Evans Power Center Tom Heads Reviewed!
Evans Power Center Tom Heads
I try to approach all reviews I conduct in a very clinical, objective, straightforward manner. So, to be completely straightforward about Evans’ new Power Center tom heads — I love these heads!!! I’ll get into the technical side of things and more of a complete description, I promise, but the fact is, I fell in love with the sound of these heads from the get-go. They slipped onto my drums and tuned up so easily that, within a matter of minutes, I had a sound with which I was supremely satisfied. I will tell you right now: I plan to use these heads on my kit.
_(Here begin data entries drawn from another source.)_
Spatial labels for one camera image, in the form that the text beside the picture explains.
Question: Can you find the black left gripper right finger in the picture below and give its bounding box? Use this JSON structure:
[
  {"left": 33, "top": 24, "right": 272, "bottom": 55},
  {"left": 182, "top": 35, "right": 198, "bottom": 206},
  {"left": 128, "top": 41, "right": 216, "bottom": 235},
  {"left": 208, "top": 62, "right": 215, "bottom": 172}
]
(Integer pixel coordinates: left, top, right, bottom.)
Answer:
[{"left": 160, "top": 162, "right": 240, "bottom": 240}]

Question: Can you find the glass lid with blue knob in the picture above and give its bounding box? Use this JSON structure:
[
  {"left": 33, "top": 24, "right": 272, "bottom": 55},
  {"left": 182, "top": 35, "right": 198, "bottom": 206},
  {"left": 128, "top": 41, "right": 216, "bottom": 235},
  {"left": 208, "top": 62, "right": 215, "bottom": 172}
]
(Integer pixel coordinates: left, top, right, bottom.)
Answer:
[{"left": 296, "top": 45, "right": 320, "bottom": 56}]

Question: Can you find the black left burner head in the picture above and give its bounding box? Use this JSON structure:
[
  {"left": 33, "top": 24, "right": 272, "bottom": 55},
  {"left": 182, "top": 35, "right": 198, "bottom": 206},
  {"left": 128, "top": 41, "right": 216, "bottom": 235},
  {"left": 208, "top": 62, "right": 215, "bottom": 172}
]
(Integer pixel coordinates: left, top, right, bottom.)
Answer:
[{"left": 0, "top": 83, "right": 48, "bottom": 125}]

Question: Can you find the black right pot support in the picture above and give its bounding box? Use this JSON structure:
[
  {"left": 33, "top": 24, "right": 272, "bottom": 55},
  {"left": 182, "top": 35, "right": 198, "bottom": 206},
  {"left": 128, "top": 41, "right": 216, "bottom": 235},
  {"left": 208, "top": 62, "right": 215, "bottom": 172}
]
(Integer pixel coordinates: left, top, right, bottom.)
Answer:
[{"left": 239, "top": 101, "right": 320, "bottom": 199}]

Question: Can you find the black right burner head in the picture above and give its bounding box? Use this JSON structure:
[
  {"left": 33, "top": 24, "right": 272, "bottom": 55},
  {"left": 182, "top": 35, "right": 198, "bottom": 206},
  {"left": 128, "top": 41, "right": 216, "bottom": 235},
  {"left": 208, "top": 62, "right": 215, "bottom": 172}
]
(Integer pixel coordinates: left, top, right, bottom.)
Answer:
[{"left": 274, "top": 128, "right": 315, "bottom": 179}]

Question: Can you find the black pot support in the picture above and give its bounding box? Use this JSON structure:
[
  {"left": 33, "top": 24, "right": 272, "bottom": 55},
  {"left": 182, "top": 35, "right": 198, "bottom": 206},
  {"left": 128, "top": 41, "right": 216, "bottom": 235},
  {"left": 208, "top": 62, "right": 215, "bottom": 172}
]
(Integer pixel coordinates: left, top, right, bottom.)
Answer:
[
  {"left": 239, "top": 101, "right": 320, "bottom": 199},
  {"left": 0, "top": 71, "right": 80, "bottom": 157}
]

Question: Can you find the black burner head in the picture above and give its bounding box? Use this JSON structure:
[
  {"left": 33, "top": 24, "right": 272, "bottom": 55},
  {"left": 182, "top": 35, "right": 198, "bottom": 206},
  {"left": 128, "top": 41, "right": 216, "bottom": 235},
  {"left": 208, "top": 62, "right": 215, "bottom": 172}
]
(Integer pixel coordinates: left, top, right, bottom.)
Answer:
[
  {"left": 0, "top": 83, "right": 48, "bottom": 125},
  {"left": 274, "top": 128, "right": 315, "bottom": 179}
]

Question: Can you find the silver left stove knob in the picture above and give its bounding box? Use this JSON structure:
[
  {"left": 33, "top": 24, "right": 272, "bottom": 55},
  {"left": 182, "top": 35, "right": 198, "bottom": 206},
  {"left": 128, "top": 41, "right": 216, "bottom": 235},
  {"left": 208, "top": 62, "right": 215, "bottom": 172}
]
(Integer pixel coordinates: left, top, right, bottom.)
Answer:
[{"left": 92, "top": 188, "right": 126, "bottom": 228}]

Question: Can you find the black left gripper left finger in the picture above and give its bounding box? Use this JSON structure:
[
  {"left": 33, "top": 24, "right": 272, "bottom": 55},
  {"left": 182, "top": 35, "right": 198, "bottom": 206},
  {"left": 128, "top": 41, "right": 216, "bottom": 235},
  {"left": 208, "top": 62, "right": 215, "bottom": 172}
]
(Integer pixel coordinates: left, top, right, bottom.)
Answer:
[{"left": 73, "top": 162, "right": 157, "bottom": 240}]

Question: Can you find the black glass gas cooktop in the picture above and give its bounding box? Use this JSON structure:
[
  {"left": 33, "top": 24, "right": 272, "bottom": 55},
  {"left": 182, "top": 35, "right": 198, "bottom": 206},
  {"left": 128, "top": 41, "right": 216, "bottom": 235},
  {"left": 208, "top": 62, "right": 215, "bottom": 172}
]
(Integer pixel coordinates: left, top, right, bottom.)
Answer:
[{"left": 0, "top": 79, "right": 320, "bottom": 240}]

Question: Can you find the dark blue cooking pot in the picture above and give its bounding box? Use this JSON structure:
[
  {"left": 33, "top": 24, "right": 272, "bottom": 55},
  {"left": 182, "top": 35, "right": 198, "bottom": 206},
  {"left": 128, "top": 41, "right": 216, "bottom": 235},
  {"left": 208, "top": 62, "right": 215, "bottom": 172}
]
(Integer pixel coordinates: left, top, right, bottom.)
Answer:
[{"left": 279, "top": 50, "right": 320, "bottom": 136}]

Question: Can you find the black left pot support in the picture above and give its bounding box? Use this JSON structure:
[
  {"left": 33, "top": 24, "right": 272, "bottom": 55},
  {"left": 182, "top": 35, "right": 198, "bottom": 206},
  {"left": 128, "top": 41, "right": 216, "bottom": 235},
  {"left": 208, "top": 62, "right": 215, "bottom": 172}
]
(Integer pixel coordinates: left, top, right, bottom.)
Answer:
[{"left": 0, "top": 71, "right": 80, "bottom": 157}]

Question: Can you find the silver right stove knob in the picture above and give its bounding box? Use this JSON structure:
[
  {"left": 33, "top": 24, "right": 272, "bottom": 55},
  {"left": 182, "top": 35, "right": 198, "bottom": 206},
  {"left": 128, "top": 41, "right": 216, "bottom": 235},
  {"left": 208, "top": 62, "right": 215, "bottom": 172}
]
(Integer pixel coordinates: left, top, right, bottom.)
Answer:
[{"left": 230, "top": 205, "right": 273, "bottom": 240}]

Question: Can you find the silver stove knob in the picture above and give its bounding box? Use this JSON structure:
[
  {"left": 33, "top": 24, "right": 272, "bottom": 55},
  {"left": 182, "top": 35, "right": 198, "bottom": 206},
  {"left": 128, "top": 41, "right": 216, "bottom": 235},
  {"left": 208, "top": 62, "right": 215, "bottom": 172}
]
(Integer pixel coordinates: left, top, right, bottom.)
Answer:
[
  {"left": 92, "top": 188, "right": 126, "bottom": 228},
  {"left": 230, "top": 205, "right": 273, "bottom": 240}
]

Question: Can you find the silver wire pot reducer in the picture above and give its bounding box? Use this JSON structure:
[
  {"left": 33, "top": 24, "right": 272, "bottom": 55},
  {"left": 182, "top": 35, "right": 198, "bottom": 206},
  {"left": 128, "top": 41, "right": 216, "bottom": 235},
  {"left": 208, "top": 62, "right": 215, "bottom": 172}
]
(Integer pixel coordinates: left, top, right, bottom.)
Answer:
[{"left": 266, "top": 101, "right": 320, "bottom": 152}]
Now for the analytical part. Power Center tom heads are the latest offering from Evans, which the company describes as “offering vintage sound through contemporary design. Compared to other single-ply heads, Evans’ Power Center Tom Heads offer a full-bodied tone with great attack, increased durability, and impeccable focus. These heads are ideal for players who prefer that classic ’70s sound but require modern consistency and quality.” The quote is overly long, but I couldn’t say it any better myself. I might quibble with the term vintage, but this is truly a case of a company’s product living up to its marketing.
About that consistency, I have found Evans to be extremely consistent on every front, and this batch of heads did not disappoint. Evans sent me Power Center tom heads in 12", 13", 15", 16", and 18" sizes, and the out-of-the-box experience for all sizes was uniformly positive — metal collars that sat perfectly on a glass surface, evenly crimped heads, good quality construction. The box itself has a handy-dandy reference sticker with a bevy of information about the head that lies within. Let’s run it down as the sticker does.
Beneath The Label
The sticker lists “Construction” as 10mil 1-ply (sizes 6"–12"), 12mil 1-ply (sized 13"–18"), plus a 3mil reverse dot. The dot sizes are graduated with head size as to create a balanced sound across drums. I wondered about the ply thickness varying between smaller and larger sizes, but I tried the 12" and 13" heads next to each other and they definitely sounded like family.
Next on the sticker is “Sound,” listed as “dense mid-range with increased punch, while maintaining the tone and stick response of a single ply.” Can’t argue with that. The heads fit easily on the drums and tune up very quickly. The tone is mid-range-ish with a nice level of sustain. I would somewhat agree with Evans that the sound is “vintage,” but I think that might put too fine of a point on it.
I hear a full, controlled sound with a nice level of attack. The head’s sustain is not that of a thinner, more jazz-oriented head, but that is not what these are about. Let’s cut to the chase: These heads are rock heads, pure and simple. Utilizing that sound for any other genre is up to you — and in fact highly recommended, but instead of vintage, let’s just say rock. The sound is focused and ready for a roundhouse kick.
And these mothers hold up. I’ve been wailing at them with a big ol’ pair of Vic Firth American Metal nylon-tip sticks and only leaving tell-tale red marks (is Tommy Lee smiling somewhere?). Vintage may conjure Krupa with a big band, where these are more Rev. Van Halen on the 20’ riser.
The heads feature graduated film thickness (10mil for 6-12" and 12mil for 13"–18") and graduated dot sizes to create a balanced sound across the kit. The stress-relieved metalized dot flexes for an unchoked response.
Love ’em. Evans’ new Power Center tom heads completely live up to their billing. It’s a modern take on an old-school setup that really works.